Быстро схватив свой спасательный круг, он со всех ног бросился к корявой берёзе. С опаской оглянувшись на бабушек, Максимка вскарабкался по наклонному стволу и бросил круг в воду: «Дядь Петя… лови-и-и!»
—
«Евгения, мы с тобой в одинаковом возрасте… и мы должны понимать друг друга с полуслова! Я не хотела тебя обидеть», — уговаривала подругу бабушка Ифигения.
«А я и не обижаюсь», — вытирала слёзы Евгения, «Но можно было как-то помягче сказать… а то сразу, мол, памяти нет, мол, работай над памятью… признайся честно, что ты хотела этим сказать?»
«Евгения, не начинай сначала… а то я буду думать, что ты опять уже всё забыла, о чём я тебе только что сказала!» — рявкнула Ифигения.
«Что значит «опять»? На возраст, что ли, намекаешь? Так знай: я старше тебя всего лишь на год!»
«Хорошо…» — вздохнула Ифигения. «Начнём всё с самого начала. Итак, где было глубокое место, Женя… там, откуда мы пришли, или здесь, возле берёзы?»
«Там, на том месте, откуда мы пришли, на самом деле, не было глубокого места… здесь глубокое место!»
«Тогда почему ты кричала про глубокое место там, откуда мы пришли???»
—
«Доказал я тебе, Максимка, свою смелость, или не доказал?» — спросил довольный дядя Петя, выползая из озера и отряхиваясь от воды.
Он подтолкнул спасательный круг по направлению к своему спасителю и глубоко вздохнул.
«Ага-а…» — Максимка равнодушно качнул круг, и он покатился колесом вдоль берега. «Сто-ой!» — крикнул Максимка кругу и бросился следом за ним, забыв про дядю Петю.
А дядя Петя подошёл к своей одежде, вытащил из мокрых брюк ремень, нацепил его повыше трусов и, подняв с травы полицейскую дубинку, лёгкой пружинящей походкой направился к бабушкам-наставницам.

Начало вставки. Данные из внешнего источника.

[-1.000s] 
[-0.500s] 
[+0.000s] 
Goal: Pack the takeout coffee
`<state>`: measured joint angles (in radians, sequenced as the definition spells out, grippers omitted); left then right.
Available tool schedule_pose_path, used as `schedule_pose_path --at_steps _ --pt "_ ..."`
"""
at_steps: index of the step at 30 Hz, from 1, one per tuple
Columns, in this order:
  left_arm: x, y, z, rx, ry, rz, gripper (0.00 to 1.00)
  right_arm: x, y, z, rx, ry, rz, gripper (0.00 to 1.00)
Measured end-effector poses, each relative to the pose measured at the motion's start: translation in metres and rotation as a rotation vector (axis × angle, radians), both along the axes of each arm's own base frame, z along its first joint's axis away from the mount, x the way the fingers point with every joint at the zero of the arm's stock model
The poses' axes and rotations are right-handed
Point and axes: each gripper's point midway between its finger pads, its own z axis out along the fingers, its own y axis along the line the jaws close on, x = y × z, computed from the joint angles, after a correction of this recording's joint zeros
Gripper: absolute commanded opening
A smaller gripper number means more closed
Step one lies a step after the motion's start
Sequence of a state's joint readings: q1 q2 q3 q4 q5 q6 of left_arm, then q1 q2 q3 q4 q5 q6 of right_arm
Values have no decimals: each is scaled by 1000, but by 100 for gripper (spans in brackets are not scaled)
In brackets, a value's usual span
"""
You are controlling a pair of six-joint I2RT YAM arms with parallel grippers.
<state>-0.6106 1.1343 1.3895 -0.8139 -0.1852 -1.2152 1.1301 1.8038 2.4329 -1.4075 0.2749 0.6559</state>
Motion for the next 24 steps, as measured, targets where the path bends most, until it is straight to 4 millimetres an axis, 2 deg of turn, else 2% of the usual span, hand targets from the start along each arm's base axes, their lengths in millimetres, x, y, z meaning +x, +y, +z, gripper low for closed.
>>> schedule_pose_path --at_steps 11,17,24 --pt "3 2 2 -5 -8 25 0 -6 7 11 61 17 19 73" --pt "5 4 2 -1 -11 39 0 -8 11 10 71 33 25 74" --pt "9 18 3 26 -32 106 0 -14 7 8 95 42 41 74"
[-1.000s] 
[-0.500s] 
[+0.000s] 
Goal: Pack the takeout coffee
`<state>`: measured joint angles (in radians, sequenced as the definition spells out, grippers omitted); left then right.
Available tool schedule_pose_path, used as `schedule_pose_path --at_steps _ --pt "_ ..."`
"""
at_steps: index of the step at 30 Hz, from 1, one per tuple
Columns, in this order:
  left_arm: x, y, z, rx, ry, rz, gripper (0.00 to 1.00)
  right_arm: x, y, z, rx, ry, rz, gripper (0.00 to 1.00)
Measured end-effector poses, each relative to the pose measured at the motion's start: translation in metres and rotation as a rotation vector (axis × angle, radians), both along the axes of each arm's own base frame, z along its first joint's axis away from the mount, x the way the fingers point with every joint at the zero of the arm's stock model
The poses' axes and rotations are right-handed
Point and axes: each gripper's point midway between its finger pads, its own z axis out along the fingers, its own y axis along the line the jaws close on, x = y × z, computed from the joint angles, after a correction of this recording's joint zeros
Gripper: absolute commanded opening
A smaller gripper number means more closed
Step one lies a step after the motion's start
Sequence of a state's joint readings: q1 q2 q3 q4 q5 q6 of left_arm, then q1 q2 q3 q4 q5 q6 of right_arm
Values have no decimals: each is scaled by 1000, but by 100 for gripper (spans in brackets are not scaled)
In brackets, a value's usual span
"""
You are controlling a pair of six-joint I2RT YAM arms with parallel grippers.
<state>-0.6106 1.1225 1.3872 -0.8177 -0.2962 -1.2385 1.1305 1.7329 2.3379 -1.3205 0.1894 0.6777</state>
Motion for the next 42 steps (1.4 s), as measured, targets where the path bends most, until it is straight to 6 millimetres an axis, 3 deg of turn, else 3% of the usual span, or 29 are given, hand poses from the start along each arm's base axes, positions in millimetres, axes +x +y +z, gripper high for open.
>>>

Теперь они уже обе рыдали, не в силах разрешить затянувшийся спор.
«Ну, как, бабульки… доказал я вам свою смелость и отвагу, или не доказал?» — спросил бодро у бабушек дядя Петя. «Доказал ли я вам свою готовность ловить преступников, как вы этого хотели, или не доказал, а?»
Бабушка Евгения даже не шелохнулась, угрюмо глядя в одну точку перед собой.
Ифигения отвернулась и утёрла кулаком горькую слезу.
«Вот за что я вам, учителям, благодарен…» — широко улыбнулся дядя Петя.
Он наклонился и успокаивающе похлопал дубинкой по плечу бабушку Ифигению. «Вот за эту непримиримость в споре, за это настырное стремление везде доказывать свою правоту, или неправоту… неважно… я благодарен вам за эту прекрасную науку — идти напролом наперекор всему, невзирая на лица!» — дядя Петя выпрямился и гордо подтянул ремень. «Горжусь собой!»
Ифигения вздрогнула…
Евгения, вскинув насмешливый взгляд на участкового в трусах, хотела что-то сказать, да передумала.
«Кабы не вы… да не моя бабушка, не быть мне таким успешным полицейским… точно не быть!»